You would have a ward full of people who were over-medicated and had Parkinson’s symptoms because of drugs’ side-effects. There were no proper Occupational Therapy assessments, and when we went out to do care home visits the homes were desperate environments.
One which sticks in my mind had 200 residents and was a converted school; the main sitting area was a school sports hall, the chairs were in a circle with a big TV in the middle and I thought: ‘You can’t treat people like that!’

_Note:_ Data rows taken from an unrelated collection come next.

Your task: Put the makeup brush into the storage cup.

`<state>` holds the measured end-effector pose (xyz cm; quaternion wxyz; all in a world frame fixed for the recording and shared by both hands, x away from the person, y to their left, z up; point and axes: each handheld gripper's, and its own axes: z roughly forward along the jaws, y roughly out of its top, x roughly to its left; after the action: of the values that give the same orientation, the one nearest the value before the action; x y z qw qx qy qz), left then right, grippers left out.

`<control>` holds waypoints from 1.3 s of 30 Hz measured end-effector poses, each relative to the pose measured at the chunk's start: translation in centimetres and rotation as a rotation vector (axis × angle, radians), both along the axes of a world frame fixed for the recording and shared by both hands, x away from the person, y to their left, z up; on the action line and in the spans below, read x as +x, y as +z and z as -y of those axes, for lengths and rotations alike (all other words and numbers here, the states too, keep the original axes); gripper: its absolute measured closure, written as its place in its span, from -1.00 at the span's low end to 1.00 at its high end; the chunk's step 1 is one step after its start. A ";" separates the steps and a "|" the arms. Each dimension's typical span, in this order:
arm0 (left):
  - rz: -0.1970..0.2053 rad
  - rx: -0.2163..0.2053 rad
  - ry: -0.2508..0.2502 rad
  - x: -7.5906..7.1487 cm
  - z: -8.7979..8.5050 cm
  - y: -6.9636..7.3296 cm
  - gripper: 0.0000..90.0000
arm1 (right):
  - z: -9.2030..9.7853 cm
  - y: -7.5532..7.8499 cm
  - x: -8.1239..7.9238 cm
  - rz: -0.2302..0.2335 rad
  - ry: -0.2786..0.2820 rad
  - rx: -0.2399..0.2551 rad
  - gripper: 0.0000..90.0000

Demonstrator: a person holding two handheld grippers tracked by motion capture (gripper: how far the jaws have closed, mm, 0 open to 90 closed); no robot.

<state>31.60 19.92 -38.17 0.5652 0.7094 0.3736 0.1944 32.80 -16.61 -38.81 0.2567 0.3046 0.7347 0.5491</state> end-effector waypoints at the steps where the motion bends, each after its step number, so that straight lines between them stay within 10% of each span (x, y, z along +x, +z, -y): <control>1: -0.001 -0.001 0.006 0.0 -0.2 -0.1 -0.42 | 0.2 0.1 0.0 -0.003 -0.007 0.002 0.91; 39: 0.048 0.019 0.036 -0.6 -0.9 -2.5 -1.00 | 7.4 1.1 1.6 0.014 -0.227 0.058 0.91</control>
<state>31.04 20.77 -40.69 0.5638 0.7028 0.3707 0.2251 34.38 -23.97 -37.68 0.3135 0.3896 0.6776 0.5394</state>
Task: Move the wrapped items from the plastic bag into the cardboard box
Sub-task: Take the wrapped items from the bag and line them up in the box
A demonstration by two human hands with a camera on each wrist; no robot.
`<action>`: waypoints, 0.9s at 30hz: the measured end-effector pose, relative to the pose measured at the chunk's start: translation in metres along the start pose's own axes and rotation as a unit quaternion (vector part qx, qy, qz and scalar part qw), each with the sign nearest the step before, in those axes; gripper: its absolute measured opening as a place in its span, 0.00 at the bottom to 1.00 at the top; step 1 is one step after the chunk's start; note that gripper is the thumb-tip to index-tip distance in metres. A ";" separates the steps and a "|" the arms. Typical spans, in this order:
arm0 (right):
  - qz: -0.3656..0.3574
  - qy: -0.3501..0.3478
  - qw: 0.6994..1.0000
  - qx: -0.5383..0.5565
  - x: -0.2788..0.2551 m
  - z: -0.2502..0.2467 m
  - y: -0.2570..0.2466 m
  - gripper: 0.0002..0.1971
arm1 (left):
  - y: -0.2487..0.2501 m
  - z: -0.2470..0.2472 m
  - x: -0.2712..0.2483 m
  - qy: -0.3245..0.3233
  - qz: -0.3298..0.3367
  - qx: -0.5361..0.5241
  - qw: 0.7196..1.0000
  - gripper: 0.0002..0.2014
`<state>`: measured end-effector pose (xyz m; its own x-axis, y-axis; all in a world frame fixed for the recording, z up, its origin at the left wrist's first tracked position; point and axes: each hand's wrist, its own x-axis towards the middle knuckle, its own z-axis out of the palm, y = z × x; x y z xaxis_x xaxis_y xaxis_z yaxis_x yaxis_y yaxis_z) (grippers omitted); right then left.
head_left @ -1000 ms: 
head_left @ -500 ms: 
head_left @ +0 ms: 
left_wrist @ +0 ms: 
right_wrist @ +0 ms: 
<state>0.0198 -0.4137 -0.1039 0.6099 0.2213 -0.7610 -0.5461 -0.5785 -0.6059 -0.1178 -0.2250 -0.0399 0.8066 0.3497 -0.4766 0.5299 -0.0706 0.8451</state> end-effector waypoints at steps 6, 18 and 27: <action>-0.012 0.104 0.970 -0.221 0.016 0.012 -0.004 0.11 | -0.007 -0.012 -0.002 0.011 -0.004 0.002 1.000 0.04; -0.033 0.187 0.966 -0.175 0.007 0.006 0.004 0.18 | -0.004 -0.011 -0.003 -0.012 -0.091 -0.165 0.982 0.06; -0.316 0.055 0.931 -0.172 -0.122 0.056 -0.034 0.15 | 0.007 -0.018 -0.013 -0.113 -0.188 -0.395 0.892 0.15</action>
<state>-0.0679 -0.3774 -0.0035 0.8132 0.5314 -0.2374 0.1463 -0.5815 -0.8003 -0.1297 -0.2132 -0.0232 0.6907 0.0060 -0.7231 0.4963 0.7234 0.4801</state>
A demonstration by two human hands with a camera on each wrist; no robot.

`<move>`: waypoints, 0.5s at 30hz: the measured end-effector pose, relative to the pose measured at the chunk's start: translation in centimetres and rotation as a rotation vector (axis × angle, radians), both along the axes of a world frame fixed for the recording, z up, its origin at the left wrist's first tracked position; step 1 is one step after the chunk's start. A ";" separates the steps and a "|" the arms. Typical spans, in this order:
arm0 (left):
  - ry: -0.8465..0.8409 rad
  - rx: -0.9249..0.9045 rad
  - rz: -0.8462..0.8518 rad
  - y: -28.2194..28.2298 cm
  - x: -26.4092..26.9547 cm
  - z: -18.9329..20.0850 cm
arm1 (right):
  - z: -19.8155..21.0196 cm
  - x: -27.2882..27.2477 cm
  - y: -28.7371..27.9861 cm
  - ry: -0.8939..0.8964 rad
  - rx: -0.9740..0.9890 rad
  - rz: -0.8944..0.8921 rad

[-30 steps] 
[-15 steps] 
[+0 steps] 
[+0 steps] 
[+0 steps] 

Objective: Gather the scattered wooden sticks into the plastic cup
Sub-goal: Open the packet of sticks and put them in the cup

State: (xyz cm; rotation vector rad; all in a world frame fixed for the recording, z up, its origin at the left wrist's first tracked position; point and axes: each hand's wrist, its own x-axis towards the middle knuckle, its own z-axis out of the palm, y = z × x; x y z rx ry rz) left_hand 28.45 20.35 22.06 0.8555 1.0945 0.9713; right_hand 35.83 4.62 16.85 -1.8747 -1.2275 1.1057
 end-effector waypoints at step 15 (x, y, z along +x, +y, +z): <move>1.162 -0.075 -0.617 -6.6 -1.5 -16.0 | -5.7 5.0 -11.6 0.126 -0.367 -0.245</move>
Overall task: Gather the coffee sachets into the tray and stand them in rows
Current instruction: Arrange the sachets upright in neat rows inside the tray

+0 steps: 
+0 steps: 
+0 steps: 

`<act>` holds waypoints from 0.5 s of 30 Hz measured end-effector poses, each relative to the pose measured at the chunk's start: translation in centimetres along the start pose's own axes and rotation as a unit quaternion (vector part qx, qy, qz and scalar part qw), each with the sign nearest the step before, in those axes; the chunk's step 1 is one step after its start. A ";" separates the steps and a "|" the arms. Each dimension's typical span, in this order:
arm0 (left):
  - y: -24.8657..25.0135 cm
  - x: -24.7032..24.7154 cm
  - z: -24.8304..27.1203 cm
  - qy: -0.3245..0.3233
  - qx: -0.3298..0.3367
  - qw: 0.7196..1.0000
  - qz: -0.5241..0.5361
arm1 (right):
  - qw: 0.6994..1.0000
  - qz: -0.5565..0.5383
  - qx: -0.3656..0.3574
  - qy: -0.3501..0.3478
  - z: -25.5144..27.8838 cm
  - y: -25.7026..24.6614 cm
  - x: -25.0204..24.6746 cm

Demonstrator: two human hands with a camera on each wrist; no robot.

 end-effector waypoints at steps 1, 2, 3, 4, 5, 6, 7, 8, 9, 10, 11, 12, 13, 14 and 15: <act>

A lot of other areas of research at the time needed a lot of high-tech things to make a difference. It felt like this was about such basic things – proper medical care and proper social care. That is what grabbed me initially.
What were the ‘eureka’ moments in your career that shaped the direction which you have taken?
Going back to the area of anti-psychotics, it wasn’t what I set out to do. What I set out to do was to look at the impact of psychiatric symptoms on the quality of life of people with dementia. When I analysed the data it showed that the drugs people were being prescribed were having a far worse impact than the symptoms.
The lesson here, and one of the things I get nervous about, is about researchers are too hooked on their own hypothesis. Sometimes the more interesting things come from the results you weren’t expecting.